Exercise objective: Copy each line below exactly as it appears. Pictures are to be omitted.

Data block:
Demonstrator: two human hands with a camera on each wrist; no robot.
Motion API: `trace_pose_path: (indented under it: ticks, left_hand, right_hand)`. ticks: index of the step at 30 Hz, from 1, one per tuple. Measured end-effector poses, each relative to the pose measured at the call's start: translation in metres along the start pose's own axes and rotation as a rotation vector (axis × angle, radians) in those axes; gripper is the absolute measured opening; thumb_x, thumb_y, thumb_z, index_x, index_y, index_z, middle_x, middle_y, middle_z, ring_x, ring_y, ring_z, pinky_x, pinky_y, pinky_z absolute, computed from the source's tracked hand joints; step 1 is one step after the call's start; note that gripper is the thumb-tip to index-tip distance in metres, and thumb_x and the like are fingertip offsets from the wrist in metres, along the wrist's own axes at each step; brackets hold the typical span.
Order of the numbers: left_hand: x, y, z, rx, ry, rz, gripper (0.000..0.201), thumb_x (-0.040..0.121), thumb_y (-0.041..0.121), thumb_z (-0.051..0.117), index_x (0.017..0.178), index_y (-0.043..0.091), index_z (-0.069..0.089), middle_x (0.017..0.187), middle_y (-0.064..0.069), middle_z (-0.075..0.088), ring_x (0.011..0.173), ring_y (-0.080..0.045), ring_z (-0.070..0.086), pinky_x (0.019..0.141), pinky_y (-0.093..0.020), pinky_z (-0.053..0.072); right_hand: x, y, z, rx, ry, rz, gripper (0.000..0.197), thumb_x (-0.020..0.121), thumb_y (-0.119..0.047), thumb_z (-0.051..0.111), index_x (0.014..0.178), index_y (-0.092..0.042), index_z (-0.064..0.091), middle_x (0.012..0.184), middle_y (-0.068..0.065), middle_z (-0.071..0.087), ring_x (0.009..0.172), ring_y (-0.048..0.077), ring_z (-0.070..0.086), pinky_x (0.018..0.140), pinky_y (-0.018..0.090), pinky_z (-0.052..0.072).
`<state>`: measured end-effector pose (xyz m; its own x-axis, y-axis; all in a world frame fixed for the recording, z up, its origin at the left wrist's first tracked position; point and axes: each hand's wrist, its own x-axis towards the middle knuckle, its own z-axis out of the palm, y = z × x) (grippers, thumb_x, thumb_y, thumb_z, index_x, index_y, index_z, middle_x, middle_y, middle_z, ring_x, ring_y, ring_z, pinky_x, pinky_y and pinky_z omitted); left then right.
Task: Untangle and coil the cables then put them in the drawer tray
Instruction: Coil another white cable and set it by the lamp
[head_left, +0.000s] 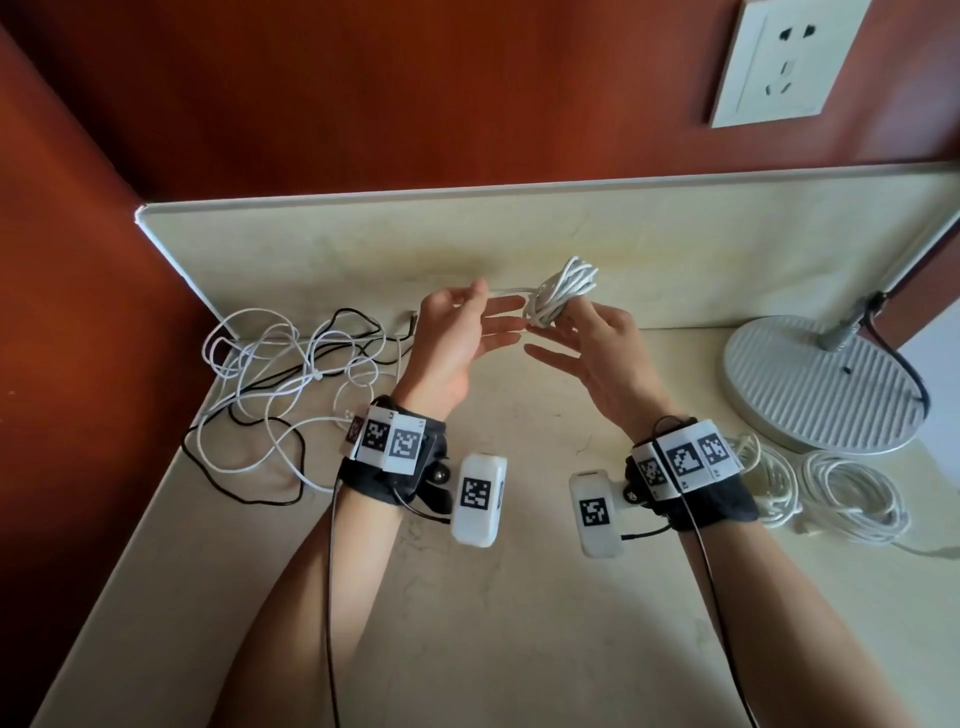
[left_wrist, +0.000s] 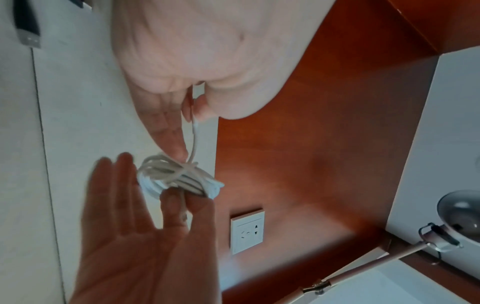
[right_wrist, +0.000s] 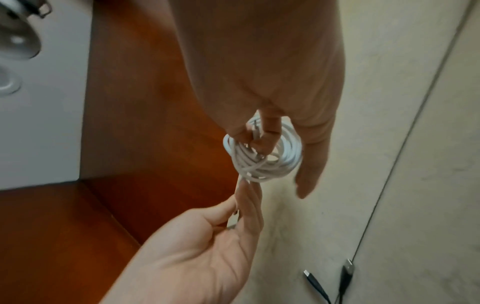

Reply to the exercise:
Demonstrator: two human hands with a camera on each wrist; no robot.
Motion API: `trace_pose_path: (indented under it: ticks, left_hand, right_hand)`. ticks: index of the step at 30 Hz, from 1, one per tuple. Measured end-effector poses, each relative to the pose measured at the call's start: translation in metres along the start pose's own axes and rotation as a rotation vector (axis × angle, radians) in those axes; gripper is the absolute measured opening; thumb_x, thumb_y, thumb_z, index_x, index_y, index_z, middle_x, middle_y, middle_z, ring_x, ring_y, ring_z, pinky_x, pinky_y, pinky_z absolute, computed from the source's tracked hand joints; step 1 is one step after the call's start; note that gripper is the thumb-tip to index-tip distance in metres, and thumb_x and the like are fingertip offsets from the wrist in metres, along the wrist's own axes at each step; brackets hold the typical span.
Order of the numbers: left_hand: x, y, z, rx, ry, rz, gripper (0.000..0.201), thumb_x (-0.040..0.121), thumb_y (-0.041..0.121), thumb_z (-0.051..0.117), index_x (0.017..0.178), index_y (-0.043..0.091), index_z (-0.069..0.089), middle_x (0.017..0.187), middle_y (-0.064..0.069), middle_z (-0.075..0.088), ring_x (0.011..0.173), ring_y (-0.080..0.045), ring_z (-0.070..0.086), pinky_x (0.019..0.141), pinky_y (-0.093..0.020), pinky_z (-0.053..0.072); right_hand: x, y, z, rx, ry, rz, gripper (0.000..0.197), thumb_x (-0.020..0.121), thumb_y (-0.119..0.047), thumb_z (-0.051..0.111), index_x (0.014..0.178), index_y (-0.092..0.042), index_z (-0.064..0.091), middle_x (0.012..0.184), middle_y (-0.068..0.065), middle_z (-0.071..0.087), ring_x (0.009..0.172), ring_y (-0.048..0.077), ring_z (-0.070..0.086), pinky_x (0.018..0.140), pinky_y (-0.018..0.090), pinky_z (-0.052..0.072).
`<state>`: measured end-effector pose (xyz m; its own x-axis, y-axis; all in a world frame fixed for the recording, z up, its origin at the left wrist's first tracked position; point and axes: each hand's wrist, its own x-axis towards the middle knuckle, its own z-axis out of the palm, y = z × x) (grippers, thumb_x, thumb_y, thumb_z, index_x, index_y, index_z, middle_x, middle_y, middle_z, ring_x, ring_y, ring_z, pinky_x, pinky_y and pinky_z omitted); left then right.
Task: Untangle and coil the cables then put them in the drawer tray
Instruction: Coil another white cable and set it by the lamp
[head_left, +0.000s] 
[left_wrist, +0.000s] 
[right_wrist, +0.000s] 

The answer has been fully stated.